Turning 24

According to her

Illustrated by Gabrielle Funk

January 2023 hit like a ton of bricks, and something else is on the way: my 24th birthday.

Some years ago, I would have written a smug article about turning one age or the other, with declarations of wisdom, the lessons I had learned. I may have written about the graceful emergence of a new me. The old me would have been an old skin that I shed and then tossed away: bad habits, moments to cringe at, boys to leave behind.

At the precipice of 24, I know that’s all a bucketful of hogwash. Here I am, still the old me – the person who has remained stubborn since childhood, my outward shell ever-evolving to manage the instincts and emotions that sometimes still flare with a child-like intensity.

But surely, at this point, I’ve learned some things about life. Surely some inner change should reflect the fact that, year after year, my age increasingly aligns with the word “adult” and its expected demands and connotations.

What I have learned is that the emergence of a new me – a me who has completed all of life’s important lessons, who will never again make a stupid decision – is a fantasy that will not be achieved. A completion date simply does not exist.
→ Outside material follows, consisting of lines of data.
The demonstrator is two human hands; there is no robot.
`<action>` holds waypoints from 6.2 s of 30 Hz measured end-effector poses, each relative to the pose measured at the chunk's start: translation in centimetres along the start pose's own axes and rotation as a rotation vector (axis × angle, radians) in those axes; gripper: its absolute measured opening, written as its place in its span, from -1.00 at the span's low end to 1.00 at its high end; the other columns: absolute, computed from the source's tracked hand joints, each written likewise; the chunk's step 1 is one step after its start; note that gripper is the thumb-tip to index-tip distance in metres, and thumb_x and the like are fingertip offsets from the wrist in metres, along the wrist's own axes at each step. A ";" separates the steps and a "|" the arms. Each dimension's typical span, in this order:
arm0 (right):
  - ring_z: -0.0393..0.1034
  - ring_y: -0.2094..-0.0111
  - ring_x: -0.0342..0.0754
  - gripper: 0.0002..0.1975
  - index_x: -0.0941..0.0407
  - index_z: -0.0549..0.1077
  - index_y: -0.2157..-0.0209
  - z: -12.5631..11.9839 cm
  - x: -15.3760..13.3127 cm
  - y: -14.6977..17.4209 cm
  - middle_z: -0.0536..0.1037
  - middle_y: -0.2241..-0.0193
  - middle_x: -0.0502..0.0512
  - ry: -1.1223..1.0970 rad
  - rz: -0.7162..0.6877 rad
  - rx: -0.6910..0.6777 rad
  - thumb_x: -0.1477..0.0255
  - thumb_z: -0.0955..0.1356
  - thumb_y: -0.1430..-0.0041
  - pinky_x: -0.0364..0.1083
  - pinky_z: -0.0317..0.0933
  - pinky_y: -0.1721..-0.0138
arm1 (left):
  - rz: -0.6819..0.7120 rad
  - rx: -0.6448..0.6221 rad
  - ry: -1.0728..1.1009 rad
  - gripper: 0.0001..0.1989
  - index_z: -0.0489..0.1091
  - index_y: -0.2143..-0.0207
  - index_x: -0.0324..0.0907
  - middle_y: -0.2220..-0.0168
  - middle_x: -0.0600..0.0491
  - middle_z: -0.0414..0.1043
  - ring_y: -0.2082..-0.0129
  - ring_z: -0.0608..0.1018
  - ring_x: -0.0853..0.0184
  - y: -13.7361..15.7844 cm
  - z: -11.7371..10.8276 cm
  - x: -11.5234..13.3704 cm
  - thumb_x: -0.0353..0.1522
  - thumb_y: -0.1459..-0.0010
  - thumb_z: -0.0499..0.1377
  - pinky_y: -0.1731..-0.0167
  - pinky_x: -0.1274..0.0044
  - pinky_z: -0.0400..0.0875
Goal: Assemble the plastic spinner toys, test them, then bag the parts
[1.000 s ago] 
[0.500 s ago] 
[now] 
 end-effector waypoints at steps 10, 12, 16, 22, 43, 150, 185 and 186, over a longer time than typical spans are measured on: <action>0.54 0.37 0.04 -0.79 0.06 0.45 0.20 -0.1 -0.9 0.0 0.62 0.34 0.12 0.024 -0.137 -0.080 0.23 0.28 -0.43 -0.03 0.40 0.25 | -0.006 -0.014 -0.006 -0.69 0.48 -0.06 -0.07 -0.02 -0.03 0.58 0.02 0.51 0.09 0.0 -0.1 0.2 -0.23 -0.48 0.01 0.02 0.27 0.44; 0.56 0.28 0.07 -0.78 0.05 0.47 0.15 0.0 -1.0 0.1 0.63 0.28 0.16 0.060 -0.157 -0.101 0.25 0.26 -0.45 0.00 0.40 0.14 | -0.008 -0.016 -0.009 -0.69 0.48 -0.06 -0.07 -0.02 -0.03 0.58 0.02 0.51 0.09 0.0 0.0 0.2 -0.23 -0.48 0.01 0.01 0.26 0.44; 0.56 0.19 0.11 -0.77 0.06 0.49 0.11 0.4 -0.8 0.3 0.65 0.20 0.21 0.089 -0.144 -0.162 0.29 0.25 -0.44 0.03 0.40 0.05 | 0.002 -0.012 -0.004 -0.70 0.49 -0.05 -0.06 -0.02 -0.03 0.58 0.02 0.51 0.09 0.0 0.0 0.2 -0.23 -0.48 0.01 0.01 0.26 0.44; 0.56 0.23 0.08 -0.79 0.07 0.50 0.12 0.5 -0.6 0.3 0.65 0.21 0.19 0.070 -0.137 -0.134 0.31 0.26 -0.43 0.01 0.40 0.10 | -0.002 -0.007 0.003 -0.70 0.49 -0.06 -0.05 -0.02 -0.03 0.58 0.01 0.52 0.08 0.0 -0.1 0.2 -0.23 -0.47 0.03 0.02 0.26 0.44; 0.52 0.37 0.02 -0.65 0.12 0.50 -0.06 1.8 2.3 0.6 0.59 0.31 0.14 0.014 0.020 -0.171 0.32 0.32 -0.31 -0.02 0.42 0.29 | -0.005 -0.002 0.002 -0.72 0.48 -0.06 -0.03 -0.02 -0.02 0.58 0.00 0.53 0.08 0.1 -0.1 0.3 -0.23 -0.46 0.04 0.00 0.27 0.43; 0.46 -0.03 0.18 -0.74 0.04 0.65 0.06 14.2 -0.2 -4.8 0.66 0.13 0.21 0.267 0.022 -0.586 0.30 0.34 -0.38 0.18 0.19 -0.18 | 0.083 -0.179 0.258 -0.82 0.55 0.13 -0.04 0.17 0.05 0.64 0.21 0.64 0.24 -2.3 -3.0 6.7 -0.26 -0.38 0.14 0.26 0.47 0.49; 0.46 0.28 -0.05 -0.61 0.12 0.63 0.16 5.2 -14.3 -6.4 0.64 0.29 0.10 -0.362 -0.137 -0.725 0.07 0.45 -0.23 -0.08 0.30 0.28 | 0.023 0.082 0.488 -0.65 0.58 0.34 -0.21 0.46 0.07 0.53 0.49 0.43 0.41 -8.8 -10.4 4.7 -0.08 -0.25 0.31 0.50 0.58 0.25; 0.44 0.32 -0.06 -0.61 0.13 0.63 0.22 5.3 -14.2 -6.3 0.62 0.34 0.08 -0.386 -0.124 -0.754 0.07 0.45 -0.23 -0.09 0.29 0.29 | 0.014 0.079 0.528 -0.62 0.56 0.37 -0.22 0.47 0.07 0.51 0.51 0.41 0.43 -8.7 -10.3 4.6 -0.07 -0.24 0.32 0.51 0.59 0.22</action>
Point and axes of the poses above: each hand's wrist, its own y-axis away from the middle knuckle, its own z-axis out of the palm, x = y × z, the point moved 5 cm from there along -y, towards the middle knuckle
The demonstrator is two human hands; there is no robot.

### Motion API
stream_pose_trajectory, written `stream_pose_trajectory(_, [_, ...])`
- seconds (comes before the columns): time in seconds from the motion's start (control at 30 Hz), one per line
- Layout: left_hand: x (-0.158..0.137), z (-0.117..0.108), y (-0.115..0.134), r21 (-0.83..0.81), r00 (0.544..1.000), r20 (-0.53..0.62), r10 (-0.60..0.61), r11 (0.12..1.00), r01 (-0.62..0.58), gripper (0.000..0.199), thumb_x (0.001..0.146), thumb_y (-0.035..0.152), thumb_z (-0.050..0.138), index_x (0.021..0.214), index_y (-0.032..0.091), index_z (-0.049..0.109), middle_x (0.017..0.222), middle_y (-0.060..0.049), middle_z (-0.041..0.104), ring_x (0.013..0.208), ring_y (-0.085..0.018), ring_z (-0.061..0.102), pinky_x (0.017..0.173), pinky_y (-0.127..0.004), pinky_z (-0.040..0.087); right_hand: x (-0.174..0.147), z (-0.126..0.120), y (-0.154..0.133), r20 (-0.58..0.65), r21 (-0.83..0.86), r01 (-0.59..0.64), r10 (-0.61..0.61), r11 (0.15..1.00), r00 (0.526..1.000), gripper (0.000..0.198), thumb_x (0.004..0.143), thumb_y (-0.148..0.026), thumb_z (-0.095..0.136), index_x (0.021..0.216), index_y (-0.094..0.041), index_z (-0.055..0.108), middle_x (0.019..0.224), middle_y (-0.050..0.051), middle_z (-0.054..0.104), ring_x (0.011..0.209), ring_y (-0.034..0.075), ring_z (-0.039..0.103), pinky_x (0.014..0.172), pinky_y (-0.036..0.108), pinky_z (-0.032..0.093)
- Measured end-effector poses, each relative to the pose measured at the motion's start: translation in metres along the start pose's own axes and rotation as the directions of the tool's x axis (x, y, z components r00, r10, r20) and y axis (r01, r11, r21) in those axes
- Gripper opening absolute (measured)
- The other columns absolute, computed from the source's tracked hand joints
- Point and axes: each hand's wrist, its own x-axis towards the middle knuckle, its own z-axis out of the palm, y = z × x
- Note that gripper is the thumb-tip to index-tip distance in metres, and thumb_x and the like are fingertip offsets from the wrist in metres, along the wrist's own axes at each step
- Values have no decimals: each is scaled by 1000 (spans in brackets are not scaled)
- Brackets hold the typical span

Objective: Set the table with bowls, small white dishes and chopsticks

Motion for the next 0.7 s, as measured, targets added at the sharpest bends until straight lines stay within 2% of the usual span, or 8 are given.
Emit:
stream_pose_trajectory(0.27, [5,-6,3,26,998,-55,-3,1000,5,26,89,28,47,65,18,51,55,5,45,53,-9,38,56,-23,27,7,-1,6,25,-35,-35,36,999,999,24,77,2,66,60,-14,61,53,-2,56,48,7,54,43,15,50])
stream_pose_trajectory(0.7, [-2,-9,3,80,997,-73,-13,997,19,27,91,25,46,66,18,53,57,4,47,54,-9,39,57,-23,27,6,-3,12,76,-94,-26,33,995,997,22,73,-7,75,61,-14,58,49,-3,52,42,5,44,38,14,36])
Growth isn’t a matter of years going by, and knowledge doesn’t seep in effortlessly with the passage of time. It takes conscious effort. And, hardest of all, it requires you to really look at yourself.

From the first moment I was taught to be ashamed, I started avoiding parts of myself. I did this for so long that these parts felt like bruises that would never stand to be touched.

But they were still there. The shame when someone hurt me and I could not stand up to them. The shame of being overlooked. The need to be held by a man, any man, and to forget about the world in this way.

When I made a mistake and felt its consequences, I would hate myself. I would swear to do better. But I never faced myself. I never admitted there were parts of myself that lay behind each bad decision, making it seem like a good one in the moment.

I know now that I was never stupid, even as I made mistakes. I wanted to survive. I wanted to be comfortable. Sometimes, I was temporarily rewarded by a bad coping mechanism.

It’s so hard to break old habits. But I know now that I can never hate myself into improvement. Self-hate comes from shame, and shame involves running away from the parts of yourself that need your attention most.

I want to be gentle with myself. I want to do right by myself, keep myself safe, keep close the people who speak to me with softness.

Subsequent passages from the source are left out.